Dendriform pulmonary ossification, a form of diffuse pulmonary ossification: report of a 26-year autopsy experience

Abstract

Context: Dendriform pulmonary ossification (DPO) is an uncommon form of diffuse pulmonary ossification that typically affects the pulmonary interstitium in a setting of interstitial fibrosis.

Objective: To determine the incidence and characteristics of DPO and correlate the clinical, radiographic, and pathologic features in order to better understand its pathogenesis and behavior and facilitate proper therapy.

Design: Adult autopsies performed at a tertiary care center from 1978 to 2004 were reviewed to identify cases of DPO. Clinical, radiographic, and pathologic findings, including ultrastructural studies in select cases, were analyzed and correlated.

Results: Eight cases of DPO were identified from 1393 adult autopsies. None of the cases was diagnosed antemortem. The prevalence of DPO was 0.5%, and the incidence was 0.28 cases per year. Most patients had a history of chronic lung disease, and all were 65 years of age or older.

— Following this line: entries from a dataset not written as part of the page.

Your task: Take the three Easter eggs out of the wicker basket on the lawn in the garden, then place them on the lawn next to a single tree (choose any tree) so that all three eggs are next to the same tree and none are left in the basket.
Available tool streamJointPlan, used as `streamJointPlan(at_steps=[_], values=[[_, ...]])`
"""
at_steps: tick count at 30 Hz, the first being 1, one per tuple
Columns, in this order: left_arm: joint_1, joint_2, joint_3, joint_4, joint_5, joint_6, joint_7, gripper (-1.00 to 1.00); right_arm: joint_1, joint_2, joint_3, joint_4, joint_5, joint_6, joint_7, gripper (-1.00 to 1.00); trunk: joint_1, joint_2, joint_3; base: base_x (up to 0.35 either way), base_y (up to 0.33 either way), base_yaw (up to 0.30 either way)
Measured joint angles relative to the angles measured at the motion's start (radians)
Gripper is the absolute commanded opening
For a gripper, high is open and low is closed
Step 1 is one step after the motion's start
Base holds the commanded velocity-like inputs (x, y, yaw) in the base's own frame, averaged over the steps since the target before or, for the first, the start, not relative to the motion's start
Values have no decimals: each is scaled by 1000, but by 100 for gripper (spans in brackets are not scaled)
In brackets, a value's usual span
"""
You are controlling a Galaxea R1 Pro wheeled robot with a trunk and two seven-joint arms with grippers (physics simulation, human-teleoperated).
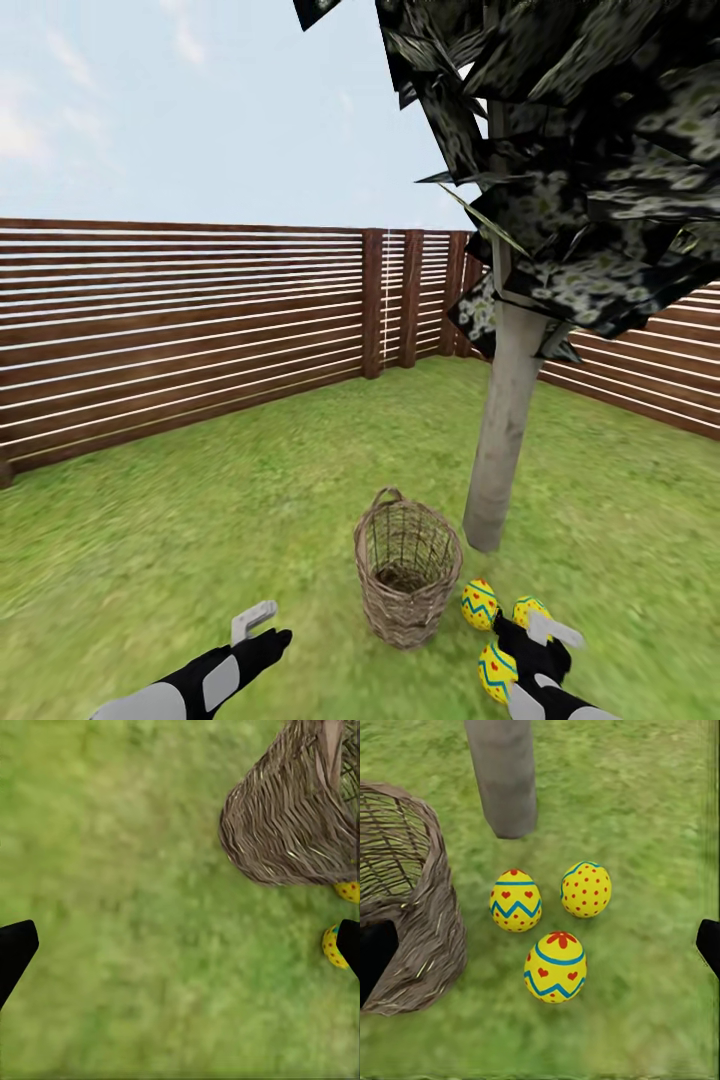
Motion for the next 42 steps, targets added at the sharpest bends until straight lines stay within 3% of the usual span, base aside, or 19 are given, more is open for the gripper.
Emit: streamJointPlan(at_steps=[5,11,42], values=[[15,1,-1,0,-2,3,10,100,18,-2,1,17,0,4,-1,100,-19,35,16,0,0,0],[89,0,-2,0,-4,4,27,100,74,0,1,21,-2,4,-2,100,-42,77,34,0,0,0],[180,-8,-3,0,-7,6,29,100,128,5,1,22,-3,7,-3,100,-161,294,132,0,0,0]])
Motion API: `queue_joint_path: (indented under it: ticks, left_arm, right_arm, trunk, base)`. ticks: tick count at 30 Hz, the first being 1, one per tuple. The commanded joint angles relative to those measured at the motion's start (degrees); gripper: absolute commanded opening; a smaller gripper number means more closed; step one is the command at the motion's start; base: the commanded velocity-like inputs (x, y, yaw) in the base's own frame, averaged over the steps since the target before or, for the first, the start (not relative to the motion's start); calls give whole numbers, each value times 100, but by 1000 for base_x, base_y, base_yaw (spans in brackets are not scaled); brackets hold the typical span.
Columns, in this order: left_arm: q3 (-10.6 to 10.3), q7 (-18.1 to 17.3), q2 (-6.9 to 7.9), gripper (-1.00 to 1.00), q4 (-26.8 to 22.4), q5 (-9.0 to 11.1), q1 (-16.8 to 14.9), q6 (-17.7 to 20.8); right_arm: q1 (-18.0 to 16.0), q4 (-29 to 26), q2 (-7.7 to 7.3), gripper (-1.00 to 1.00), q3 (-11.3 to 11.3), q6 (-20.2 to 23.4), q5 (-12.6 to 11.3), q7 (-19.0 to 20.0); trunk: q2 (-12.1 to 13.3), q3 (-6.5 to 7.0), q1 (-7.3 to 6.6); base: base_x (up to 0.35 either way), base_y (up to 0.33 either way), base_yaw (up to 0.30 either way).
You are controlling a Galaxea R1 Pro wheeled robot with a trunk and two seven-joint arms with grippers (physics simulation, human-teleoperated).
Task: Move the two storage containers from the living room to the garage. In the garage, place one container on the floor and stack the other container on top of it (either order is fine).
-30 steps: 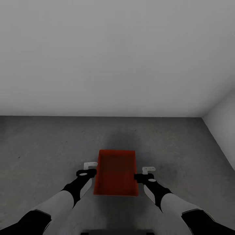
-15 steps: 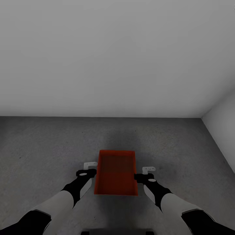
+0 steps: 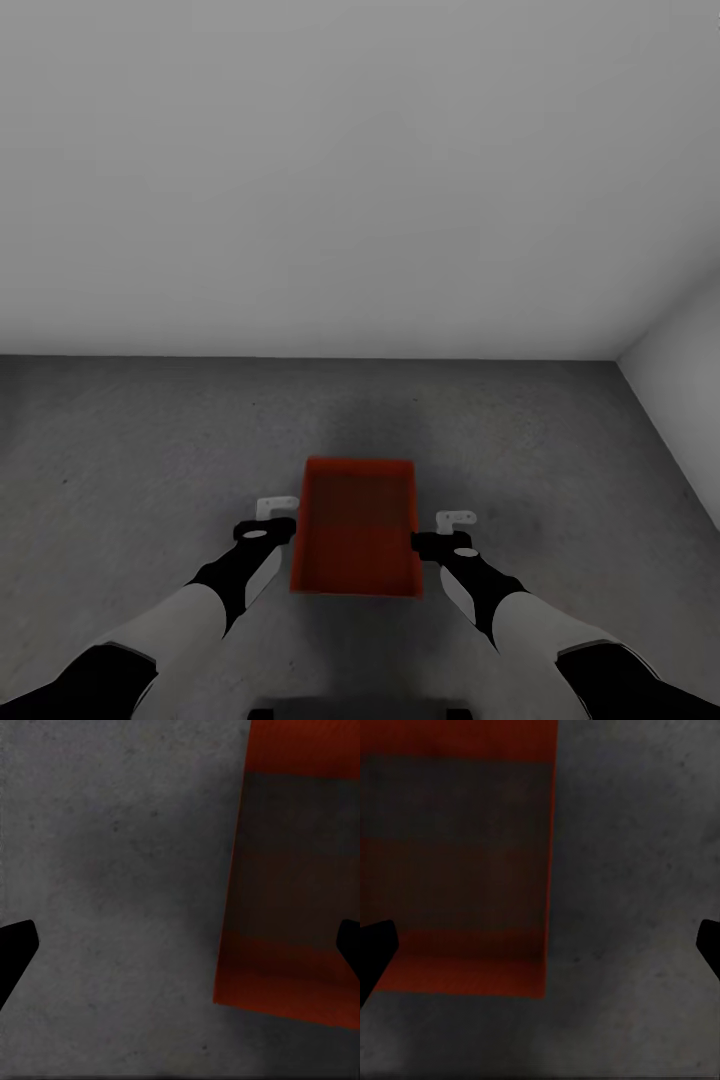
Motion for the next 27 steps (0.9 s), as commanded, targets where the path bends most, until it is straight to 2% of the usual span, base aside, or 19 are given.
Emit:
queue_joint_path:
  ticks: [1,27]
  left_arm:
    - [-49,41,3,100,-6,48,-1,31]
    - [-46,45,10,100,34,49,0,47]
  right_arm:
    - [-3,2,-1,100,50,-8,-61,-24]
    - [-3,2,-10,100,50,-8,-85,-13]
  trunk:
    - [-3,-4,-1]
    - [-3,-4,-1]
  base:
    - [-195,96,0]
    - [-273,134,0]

Conclusions: Dendriform pulmonary ossification is an uncommon and unusual entity seen incidentally at autopsy and associated with chronic lung disease. It is well demonstrated in postmortem examination, confirmed by microscopy and ultrastructural study, but rarely diagnosed and virtually never considered clinically. Clinical diagnoses include bronchiectasis and interstitial pneumonitis based on radiographic evidence. With its associated radiographic/pathologic findings, DPO should be considered in the differential diagnosis of chronic lung disease.